🚀 camembert-ner: A Fine-tuned Model from camemBERT for NER Task
camembert-ner is a Named Entity Recognition (NER) model fine-tuned from camemBERT on the wikiner-fr dataset, offering high performance in NER tasks, especially on emails/chat data.
🚀 Quick Start
camembert-ner is a NER model fine-tuned from camemBERT on the wikiner-fr dataset. The model was trained on approximately 170,634 sentences from the wikiner-fr dataset. It was validated on emails/chat data and outperformed other models on this specific type of data. In particular, it seems to work better on entities that don't start with an uppercase letter.
✨ Features
- Fine-tuned from camemBERT on the wikiner-fr dataset.
- High performance on emails/chat data.
- Works well on entities not starting with an uppercase letter.
📦 Installation
No specific installation steps are provided in the original document.
💻 Usage Examples
Basic Usage
Load camembert-ner and its sub-word tokenizer:
from transformers import AutoTokenizer, AutoModelForTokenClassification
tokenizer = AutoTokenizer.from_pretrained("Jean-Baptiste/camembert-ner")
model = AutoModelForTokenClassification.from_pretrained("Jean-Baptiste/camembert-ner")
Advanced Usage
Process a text sample (from wikipedia):
from transformers import pipeline
nlp = pipeline('ner', model=model, tokenizer=tokenizer, aggregation_strategy="simple")

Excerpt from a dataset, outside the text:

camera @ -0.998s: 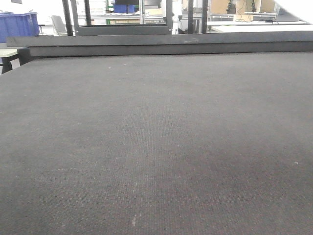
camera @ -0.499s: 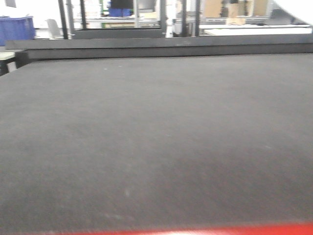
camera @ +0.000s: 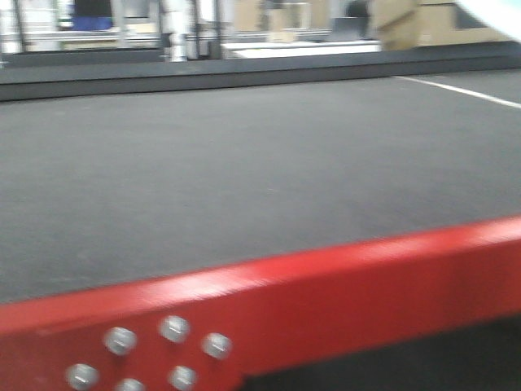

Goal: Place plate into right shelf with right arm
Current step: 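Drive the base to the shelf rack holding the plate in the right gripper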

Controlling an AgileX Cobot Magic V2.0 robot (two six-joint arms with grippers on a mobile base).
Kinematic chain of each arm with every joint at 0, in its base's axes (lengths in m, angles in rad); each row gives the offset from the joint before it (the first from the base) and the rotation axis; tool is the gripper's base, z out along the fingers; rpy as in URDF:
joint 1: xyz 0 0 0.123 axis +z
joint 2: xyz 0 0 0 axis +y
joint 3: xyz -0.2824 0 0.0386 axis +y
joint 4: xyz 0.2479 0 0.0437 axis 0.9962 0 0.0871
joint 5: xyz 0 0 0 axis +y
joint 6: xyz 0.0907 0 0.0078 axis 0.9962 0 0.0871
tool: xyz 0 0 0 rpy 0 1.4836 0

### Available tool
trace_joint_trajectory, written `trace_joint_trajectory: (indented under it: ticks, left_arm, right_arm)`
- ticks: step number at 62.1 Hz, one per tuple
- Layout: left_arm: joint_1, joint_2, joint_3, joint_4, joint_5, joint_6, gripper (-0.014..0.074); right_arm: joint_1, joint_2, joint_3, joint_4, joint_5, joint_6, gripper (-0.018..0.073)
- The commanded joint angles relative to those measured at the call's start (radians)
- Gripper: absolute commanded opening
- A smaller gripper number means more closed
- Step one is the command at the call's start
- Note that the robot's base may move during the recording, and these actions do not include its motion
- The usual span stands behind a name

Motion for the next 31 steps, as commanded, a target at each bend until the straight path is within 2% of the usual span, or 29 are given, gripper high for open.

nlp("Apple est créée le 1er avril 1976 dans le garage de la maison d'enfance de Steve Jobs à Los Altos en Californie par Steve Jobs, Steve Wozniak et Ronald Wayne14, puis constituée sous forme de société le 3 janvier 1977 à l'origine sous le nom d'Apple Computer, mais pour ses 30 ans et pour refléter la diversification de ses produits, le mot « computer » est retiré le 9 janvier 2015.")
[{'entity_group': 'ORG',
'score': 0.9472818374633789,
'word': 'Apple',
'start': 0,
'end': 5},
{'entity_group': 'PER',
'score': 0.9838564991950989,
'word': 'Steve Jobs',
'start': 74,
'end': 85},
{'entity_group': 'LOC',
'score': 0.9831605950991312,
'word': 'Los Altos',
'start': 87,
'end': 97},
{'entity_group': 'LOC',
'score': 0.9834540486335754,
'word': 'Californie',
'start': 100,
'end': 111},
{'entity_group': 'PER',
'score': 0.9841555754343668,
'word': 'Steve Jobs',
'start': 115,
'end': 126},
{'entity_group': 'PER',
'score': 0.9843501806259155,
'word': 'Steve Wozniak',
'start': 127,
'end': 141},
{'entity_group': 'PER',
'score': 0.9841533899307251,
'word': 'Ronald Wayne',
'start': 144,
'end': 157},
{'entity_group': 'ORG',
'score': 0.9468960364659628,
'word': 'Apple Computer',
'start': 243,
'end': 257}]
📚 Documentation
Training data
The training data was classified as follows:
Property |
Details |
Model Type |
NER model fine-tuned from camemBERT |
Training Data |
The training data was classified as follows: Abbreviation | Description O | Outside of a named entity MISC | Miscellaneous entity PER | Person’s name ORG | Organization LOC | Location |
Model performances (metric: seqeval)
Overall
Property |
Details |
Precision |
0.8859 |
Recall |
0.8971 |
F1 |
0.8914 |
By entity
Entity |
Precision |
Recall |
F1 |
PER |
0.9372 |
0.9598 |
0.9483 |
ORG |
0.8099 |
0.8265 |
0.8181 |
LOC |
0.8905 |
0.9005 |
0.8955 |
MISC |
0.8175 |
0.8117 |
0.8146 |
Related Article
For those who might be interested, here is a short article on how the author used the results of this model to train an LSTM model for signature detection in emails:
LSTM model for email signature detection
📄 License
This project is licensed under the MIT license.